My teenage daughter is always late, and it drives me crazy. She’s not a bad kid at all. But the moment I ask her what time she’ll be home, what time I can pick her up, what time she’ll be ready for dinner, she is never on time. The added frustration is that she’s not late by hours or anything – more like 20 to 30 minutes. So she always chalks it up as no big deal. Why can’t she see how wrong it is to be late? What can I do?
As human beings, we are pretty simple creatures – much of our behaviour is driven by the consequences that follow.
We continue to do things that feel good and are followed by positive outcomes (positive reinforcement), or the removal of a negative outcome such as nagging (negative reinforcement). Conversely, we tend to gravitate away from things that are followed by negative consequences (punishment) or when something that was previously reinforcing is removed altogether (extinction).

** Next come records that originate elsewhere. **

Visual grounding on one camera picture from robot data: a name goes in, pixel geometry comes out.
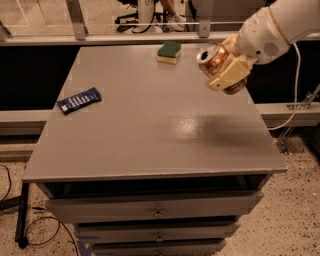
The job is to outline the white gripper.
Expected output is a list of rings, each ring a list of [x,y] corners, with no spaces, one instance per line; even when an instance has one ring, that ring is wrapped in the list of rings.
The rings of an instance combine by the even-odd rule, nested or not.
[[[269,7],[249,17],[238,35],[229,36],[222,45],[228,53],[242,55],[228,57],[227,63],[206,83],[214,91],[241,91],[253,68],[253,58],[259,65],[268,64],[287,53],[290,47]]]

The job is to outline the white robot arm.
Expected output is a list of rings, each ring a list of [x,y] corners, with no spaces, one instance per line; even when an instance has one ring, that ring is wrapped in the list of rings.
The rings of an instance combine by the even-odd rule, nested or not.
[[[249,17],[220,46],[227,63],[209,75],[208,87],[225,90],[244,80],[254,64],[269,64],[291,45],[320,31],[320,0],[276,0]]]

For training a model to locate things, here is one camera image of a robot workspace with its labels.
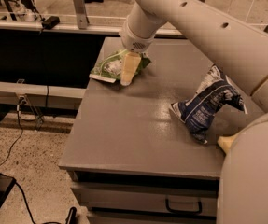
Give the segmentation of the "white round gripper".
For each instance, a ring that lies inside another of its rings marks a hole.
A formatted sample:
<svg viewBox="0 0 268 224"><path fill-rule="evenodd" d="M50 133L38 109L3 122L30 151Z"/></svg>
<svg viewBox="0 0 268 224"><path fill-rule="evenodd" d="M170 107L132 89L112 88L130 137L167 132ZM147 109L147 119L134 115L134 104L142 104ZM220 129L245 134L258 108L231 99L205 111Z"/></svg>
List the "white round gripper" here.
<svg viewBox="0 0 268 224"><path fill-rule="evenodd" d="M136 35L131 30L129 22L126 21L120 30L120 39L122 45L130 51L123 59L120 74L120 84L122 86L128 86L132 83L134 73L141 62L141 56L138 53L148 49L154 39L154 35L147 38Z"/></svg>

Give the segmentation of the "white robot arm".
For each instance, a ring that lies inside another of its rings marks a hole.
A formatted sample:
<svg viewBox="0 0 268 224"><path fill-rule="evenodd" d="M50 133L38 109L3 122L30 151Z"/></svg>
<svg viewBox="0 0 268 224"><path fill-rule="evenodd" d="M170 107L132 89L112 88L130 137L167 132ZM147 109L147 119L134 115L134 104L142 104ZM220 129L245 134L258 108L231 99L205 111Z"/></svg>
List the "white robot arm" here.
<svg viewBox="0 0 268 224"><path fill-rule="evenodd" d="M263 110L226 155L217 224L268 224L268 34L198 0L135 0L121 41L144 51L167 22Z"/></svg>

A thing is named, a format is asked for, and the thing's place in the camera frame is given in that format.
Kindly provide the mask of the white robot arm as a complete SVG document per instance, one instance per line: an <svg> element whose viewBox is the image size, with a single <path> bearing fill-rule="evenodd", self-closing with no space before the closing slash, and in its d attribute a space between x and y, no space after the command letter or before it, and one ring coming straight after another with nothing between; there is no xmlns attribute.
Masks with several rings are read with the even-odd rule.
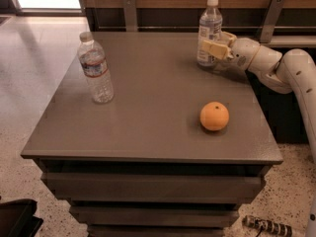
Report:
<svg viewBox="0 0 316 237"><path fill-rule="evenodd" d="M227 32L222 32L217 40L202 40L199 47L222 66L248 70L275 92L293 92L316 162L316 67L306 51L295 48L282 54L255 40L237 38Z"/></svg>

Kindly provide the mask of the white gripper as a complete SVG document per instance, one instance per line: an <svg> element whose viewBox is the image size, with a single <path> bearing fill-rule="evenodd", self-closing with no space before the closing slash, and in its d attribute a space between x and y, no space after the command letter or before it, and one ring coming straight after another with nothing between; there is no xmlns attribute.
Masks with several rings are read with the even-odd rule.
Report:
<svg viewBox="0 0 316 237"><path fill-rule="evenodd" d="M233 57L229 64L241 70L248 69L259 48L260 44L257 41L247 38L237 39L235 35L228 32L220 33L219 43L204 40L201 45L203 51L219 60Z"/></svg>

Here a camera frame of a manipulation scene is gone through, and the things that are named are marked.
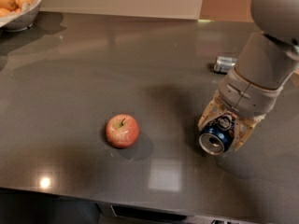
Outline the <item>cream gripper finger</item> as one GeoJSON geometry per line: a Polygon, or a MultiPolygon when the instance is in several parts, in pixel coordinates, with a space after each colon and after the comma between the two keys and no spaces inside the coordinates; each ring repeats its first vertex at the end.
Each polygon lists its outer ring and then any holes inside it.
{"type": "Polygon", "coordinates": [[[220,97],[219,91],[215,91],[212,100],[209,102],[198,121],[198,129],[202,131],[210,121],[220,117],[226,111],[227,109],[224,106],[224,102],[220,97]]]}
{"type": "Polygon", "coordinates": [[[256,116],[253,118],[238,117],[235,122],[235,138],[233,141],[233,150],[237,151],[241,148],[252,135],[255,127],[263,121],[265,115],[256,116]]]}

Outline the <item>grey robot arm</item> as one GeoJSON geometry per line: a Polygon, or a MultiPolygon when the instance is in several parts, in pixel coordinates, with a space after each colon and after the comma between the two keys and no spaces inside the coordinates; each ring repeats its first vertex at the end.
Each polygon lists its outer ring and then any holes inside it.
{"type": "Polygon", "coordinates": [[[259,31],[198,122],[199,145],[211,155],[244,145],[298,68],[299,0],[251,0],[250,12],[259,31]]]}

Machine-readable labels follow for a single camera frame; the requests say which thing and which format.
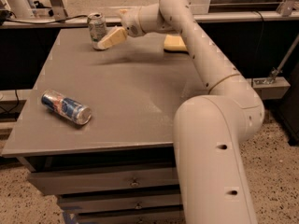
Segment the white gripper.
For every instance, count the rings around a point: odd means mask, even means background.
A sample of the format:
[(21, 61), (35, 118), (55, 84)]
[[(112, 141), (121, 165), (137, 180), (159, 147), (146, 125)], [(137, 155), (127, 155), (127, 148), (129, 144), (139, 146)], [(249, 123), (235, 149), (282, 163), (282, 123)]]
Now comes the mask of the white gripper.
[(100, 50), (109, 49), (127, 39), (127, 34), (131, 37), (143, 36), (145, 32), (142, 29), (140, 21), (141, 7), (130, 9), (120, 9), (122, 27), (112, 28), (98, 43)]

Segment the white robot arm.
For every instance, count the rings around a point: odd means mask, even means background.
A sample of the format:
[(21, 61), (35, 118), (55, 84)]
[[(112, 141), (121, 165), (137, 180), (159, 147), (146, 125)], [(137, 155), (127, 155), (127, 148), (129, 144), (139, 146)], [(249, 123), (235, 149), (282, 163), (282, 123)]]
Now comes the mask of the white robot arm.
[(174, 31), (182, 38), (207, 93), (184, 102), (174, 118), (174, 151), (186, 224), (258, 224), (240, 143), (259, 131), (260, 96), (193, 17), (187, 0), (119, 12), (121, 26), (99, 42)]

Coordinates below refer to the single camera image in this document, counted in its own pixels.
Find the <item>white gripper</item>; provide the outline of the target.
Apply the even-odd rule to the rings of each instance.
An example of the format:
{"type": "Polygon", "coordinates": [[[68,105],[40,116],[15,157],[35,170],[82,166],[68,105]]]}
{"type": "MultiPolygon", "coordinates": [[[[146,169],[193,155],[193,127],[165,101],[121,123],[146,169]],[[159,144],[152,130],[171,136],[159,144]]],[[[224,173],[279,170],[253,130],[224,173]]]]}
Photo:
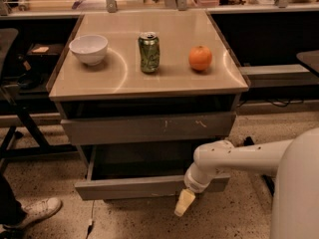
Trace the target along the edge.
{"type": "Polygon", "coordinates": [[[215,170],[212,172],[202,171],[195,163],[193,163],[184,175],[184,184],[187,189],[181,191],[175,206],[174,214],[181,217],[194,201],[194,193],[202,193],[215,177],[215,170]]]}

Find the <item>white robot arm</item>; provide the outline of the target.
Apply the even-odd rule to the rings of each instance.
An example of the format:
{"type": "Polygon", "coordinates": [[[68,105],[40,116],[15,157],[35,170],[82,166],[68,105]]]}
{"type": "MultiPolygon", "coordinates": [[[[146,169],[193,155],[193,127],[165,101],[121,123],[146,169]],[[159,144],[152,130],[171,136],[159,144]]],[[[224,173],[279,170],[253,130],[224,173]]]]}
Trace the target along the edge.
{"type": "Polygon", "coordinates": [[[184,175],[174,214],[182,216],[224,169],[273,175],[270,239],[319,239],[319,128],[294,139],[235,147],[228,140],[199,146],[184,175]]]}

Of all of the reinforcement schedules, positive reinforcement is the most powerful and, contrary to popular belief, punishment is the most problematic. It can lead to other negative responses such as resentment or anger, particularly when it relates to parenting. Not surprisingly, consequences that immediately follow behaviours (short-term consequences) tend to be more powerful predictors of behaviour than those that are delayed by hours, days or years (long-term consequences) – particularly for kids and adolescents, where the ability to delay gratification is still being developed.
The issue you are faced with is not how to convince your daughter that her behaviour is wrong – after all, “wrong” places a judgmental value on a behaviour that, as you have said yourself, is not bad so much as it is frustrating. And – as anyone with a teen can attest – you can try to talk, talk, talk all you want to convince your teen that you are right, but that and a toonie may only get you a cup of coffee on a good day.
What you need to do is ask yourself how you are reinforcing her behaviour. And then stop. Immediately.
Put yourself in your daughter’s shoes for a moment. If you were her, and you were picked up on time, dinner was ready and waiting, and not a moment of your precious teenage time was spent waiting around for the parental chauffeur-chef, what motivation would you have to change?
For the next month, do the following: Since she is consistently 20 to 30 minutes late, don’t show up for at least 35 to 45 minutes after she had requested a pick-up (assuming, of course, none of these are safety-sensitive situations, such as a late-night party).
If she provides a time for dinner and doesn’t show up, put away her food when she is late, so that she can warm it up on her own when she gets home. Be consistent in your behaviour, and execute it with a smile on your face. It likely won’t take too long before she realizes waiting around may be a bigger deal than she thought.